## What this task involves
Emit an exact copy of the lines running from the start of the records to the line containing "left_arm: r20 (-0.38", both included.

## Information supplied
# # # #

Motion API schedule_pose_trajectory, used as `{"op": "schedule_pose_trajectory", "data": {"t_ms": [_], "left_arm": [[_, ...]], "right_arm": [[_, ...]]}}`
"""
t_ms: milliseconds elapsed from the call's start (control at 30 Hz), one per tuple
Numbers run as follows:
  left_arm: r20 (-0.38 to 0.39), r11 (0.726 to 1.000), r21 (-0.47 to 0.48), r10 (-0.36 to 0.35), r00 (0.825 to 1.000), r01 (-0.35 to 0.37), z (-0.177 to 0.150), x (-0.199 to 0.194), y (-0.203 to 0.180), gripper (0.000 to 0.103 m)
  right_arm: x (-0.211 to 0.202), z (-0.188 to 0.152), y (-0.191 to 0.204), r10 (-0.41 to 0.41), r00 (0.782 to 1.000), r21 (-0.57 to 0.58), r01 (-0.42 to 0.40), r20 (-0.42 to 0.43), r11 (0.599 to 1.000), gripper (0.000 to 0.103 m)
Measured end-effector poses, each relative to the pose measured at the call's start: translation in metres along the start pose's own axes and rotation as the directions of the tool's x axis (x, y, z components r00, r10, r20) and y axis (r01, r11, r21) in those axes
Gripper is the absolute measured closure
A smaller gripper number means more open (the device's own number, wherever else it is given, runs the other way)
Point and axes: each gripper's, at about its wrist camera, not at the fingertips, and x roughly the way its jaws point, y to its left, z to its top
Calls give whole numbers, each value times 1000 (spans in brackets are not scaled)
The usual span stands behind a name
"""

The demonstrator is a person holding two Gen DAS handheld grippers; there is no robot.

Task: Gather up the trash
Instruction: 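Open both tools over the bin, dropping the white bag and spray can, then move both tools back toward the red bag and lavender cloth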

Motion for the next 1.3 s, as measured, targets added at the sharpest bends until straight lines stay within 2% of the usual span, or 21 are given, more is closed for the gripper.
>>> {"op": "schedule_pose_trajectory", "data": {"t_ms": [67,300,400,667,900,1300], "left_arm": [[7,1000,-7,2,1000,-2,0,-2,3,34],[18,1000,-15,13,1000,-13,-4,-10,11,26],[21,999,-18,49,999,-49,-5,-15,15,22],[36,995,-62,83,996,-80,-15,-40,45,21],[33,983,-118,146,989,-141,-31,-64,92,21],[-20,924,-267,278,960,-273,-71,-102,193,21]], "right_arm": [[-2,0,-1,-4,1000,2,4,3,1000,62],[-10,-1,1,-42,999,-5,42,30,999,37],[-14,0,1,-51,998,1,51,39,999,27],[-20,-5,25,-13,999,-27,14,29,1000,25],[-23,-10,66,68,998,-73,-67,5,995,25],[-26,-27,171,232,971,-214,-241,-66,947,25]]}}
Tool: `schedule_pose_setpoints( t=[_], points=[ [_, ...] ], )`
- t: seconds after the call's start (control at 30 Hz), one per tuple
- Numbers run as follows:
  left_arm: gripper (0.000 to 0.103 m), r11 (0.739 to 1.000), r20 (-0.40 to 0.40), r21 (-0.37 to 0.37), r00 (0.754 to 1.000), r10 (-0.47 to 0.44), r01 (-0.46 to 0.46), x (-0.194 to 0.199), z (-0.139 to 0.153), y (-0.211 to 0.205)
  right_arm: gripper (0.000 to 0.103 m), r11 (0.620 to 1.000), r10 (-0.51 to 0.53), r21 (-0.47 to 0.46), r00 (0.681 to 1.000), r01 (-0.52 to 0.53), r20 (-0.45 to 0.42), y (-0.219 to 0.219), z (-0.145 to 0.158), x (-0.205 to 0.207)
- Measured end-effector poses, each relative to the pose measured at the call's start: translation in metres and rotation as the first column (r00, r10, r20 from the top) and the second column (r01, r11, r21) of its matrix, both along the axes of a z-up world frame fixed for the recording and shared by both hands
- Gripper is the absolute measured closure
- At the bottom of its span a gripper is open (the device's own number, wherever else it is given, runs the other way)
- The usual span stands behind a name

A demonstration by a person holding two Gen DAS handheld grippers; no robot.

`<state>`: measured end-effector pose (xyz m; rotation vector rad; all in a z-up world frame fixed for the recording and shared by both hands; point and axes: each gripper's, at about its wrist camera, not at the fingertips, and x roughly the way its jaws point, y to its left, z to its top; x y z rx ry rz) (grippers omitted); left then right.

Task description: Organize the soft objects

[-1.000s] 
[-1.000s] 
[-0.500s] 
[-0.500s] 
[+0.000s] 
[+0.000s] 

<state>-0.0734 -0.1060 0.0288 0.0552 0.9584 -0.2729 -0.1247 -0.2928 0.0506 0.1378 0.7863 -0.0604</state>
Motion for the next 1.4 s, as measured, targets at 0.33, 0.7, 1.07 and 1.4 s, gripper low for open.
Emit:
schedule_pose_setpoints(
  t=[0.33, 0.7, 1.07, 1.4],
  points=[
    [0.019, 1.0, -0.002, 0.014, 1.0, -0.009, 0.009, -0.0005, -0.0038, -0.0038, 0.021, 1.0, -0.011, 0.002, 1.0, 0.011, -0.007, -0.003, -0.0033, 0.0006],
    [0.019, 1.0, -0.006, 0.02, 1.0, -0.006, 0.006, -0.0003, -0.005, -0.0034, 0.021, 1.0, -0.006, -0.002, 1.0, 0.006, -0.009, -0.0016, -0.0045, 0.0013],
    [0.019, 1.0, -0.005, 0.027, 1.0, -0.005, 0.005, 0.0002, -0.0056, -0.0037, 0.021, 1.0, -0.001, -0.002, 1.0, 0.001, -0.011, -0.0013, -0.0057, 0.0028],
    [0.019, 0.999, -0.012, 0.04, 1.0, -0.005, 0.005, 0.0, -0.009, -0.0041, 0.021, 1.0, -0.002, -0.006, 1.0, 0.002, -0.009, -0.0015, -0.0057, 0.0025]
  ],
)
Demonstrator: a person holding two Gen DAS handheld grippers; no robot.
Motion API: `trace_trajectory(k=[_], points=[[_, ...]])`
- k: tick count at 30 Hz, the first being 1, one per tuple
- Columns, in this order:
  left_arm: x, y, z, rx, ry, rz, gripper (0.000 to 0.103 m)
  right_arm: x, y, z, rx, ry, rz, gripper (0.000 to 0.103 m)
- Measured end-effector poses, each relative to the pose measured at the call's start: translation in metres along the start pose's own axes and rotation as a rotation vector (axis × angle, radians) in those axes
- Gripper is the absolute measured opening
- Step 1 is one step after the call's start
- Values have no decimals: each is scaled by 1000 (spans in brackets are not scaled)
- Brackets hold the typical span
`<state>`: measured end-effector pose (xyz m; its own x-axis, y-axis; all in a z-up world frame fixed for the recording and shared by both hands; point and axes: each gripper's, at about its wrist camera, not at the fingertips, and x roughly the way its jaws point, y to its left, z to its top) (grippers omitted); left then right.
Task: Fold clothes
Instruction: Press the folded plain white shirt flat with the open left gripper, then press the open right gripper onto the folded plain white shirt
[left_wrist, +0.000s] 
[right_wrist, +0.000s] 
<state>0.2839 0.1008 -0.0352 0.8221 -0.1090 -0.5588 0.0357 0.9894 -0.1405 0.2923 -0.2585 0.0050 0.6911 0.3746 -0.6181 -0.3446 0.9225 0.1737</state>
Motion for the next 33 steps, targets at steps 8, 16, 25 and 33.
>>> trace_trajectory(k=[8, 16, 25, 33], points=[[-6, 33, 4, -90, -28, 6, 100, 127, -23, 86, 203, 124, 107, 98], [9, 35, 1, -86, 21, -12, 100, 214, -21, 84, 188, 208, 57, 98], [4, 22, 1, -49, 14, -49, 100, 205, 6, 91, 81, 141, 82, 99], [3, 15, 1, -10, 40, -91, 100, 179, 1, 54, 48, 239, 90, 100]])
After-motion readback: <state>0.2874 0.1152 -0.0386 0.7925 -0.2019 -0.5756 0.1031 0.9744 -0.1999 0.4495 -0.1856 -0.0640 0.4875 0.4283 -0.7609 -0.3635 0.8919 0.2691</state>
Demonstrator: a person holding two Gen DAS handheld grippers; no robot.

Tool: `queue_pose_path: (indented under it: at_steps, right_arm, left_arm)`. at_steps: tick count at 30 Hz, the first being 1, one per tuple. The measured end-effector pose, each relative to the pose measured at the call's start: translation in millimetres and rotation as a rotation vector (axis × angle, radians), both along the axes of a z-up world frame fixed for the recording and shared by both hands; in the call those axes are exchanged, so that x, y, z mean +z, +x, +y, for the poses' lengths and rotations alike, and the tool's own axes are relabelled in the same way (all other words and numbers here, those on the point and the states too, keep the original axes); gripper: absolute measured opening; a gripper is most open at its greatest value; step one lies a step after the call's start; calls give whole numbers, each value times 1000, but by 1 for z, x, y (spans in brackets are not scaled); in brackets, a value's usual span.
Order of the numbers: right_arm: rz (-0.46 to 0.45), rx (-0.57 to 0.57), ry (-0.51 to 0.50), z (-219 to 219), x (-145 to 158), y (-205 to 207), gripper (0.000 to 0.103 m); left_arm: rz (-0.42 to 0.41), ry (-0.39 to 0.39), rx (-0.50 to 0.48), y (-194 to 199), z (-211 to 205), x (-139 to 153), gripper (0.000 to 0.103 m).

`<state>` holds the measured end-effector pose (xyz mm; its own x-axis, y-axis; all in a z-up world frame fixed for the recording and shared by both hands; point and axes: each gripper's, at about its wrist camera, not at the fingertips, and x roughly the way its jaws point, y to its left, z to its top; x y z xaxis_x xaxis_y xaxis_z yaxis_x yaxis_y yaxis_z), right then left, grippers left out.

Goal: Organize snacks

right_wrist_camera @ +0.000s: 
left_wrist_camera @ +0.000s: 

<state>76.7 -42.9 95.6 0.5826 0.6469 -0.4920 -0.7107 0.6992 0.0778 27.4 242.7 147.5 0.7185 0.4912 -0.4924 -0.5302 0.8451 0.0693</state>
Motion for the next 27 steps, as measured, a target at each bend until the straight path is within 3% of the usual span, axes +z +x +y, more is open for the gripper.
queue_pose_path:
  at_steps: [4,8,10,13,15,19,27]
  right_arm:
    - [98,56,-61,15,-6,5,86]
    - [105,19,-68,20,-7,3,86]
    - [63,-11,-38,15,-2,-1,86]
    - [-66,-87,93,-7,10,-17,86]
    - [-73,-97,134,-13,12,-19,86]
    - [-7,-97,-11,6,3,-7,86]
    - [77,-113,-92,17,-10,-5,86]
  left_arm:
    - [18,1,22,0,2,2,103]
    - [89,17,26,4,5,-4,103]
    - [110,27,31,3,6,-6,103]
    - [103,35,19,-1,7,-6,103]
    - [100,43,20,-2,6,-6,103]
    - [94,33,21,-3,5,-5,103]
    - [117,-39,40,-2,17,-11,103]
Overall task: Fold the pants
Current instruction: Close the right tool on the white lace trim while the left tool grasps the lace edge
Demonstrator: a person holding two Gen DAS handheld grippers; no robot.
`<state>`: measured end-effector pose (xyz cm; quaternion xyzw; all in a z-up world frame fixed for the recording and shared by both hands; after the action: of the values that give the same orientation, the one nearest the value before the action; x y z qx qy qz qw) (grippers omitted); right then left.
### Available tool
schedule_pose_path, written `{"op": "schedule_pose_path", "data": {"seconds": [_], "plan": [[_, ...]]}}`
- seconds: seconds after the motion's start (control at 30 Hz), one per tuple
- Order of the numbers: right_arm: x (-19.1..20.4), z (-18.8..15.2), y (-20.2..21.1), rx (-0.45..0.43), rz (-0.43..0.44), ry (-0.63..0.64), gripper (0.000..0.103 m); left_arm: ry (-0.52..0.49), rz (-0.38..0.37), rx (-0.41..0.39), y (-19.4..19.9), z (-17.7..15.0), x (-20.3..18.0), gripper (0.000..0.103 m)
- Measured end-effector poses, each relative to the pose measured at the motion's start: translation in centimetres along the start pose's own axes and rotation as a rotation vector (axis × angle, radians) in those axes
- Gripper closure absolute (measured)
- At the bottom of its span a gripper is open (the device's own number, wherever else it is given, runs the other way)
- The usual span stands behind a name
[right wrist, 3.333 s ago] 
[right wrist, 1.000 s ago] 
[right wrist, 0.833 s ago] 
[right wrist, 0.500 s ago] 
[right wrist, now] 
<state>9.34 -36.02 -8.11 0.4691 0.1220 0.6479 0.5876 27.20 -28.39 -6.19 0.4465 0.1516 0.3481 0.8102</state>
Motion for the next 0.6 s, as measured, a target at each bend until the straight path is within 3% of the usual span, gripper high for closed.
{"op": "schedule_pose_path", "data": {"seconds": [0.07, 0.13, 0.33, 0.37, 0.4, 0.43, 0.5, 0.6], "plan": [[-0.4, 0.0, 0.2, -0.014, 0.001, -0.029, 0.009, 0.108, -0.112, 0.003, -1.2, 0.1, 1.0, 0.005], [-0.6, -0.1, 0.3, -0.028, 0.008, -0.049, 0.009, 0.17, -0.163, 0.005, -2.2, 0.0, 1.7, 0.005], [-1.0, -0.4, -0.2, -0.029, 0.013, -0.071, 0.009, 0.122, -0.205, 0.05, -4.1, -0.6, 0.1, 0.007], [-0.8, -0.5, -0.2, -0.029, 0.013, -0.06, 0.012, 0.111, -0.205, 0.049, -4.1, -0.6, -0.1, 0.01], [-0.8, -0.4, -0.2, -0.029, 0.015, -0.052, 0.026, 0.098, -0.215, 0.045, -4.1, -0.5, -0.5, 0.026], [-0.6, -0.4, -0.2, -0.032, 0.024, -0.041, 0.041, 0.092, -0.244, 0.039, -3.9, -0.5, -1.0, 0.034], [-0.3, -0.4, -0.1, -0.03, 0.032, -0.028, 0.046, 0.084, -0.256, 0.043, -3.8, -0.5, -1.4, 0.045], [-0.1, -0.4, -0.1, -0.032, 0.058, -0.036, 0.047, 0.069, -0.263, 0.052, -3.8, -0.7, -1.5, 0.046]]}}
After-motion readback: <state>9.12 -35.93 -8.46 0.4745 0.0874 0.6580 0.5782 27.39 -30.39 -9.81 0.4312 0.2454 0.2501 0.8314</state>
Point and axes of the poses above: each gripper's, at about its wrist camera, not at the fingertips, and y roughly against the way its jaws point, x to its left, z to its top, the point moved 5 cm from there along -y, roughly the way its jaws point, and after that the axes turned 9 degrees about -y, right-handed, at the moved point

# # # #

## Solution for this exercise
Motion API schedule_pose_trajectory, used as `{"op": "schedule_pose_trajectory", "data": {"t_ms": [_], "left_arm": [[_, ...]], "right_arm": [[_, ...]]}}`
"""
t_ms: milliseconds elapsed from the call's start (control at 30 Hz), one per tuple
Numbers run as follows:
  left_arm: r20 (-0.38 to 0.39), r11 (0.726 to 1.000), r21 (-0.47 to 0.48), r10 (-0.36 to 0.35), r00 (0.825 to 1.000), r01 (-0.35 to 0.37), z (-0.177 to 0.150), x (-0.199 to 0.194), y (-0.203 to 0.180), gripper (0.000 to 0.103 m)

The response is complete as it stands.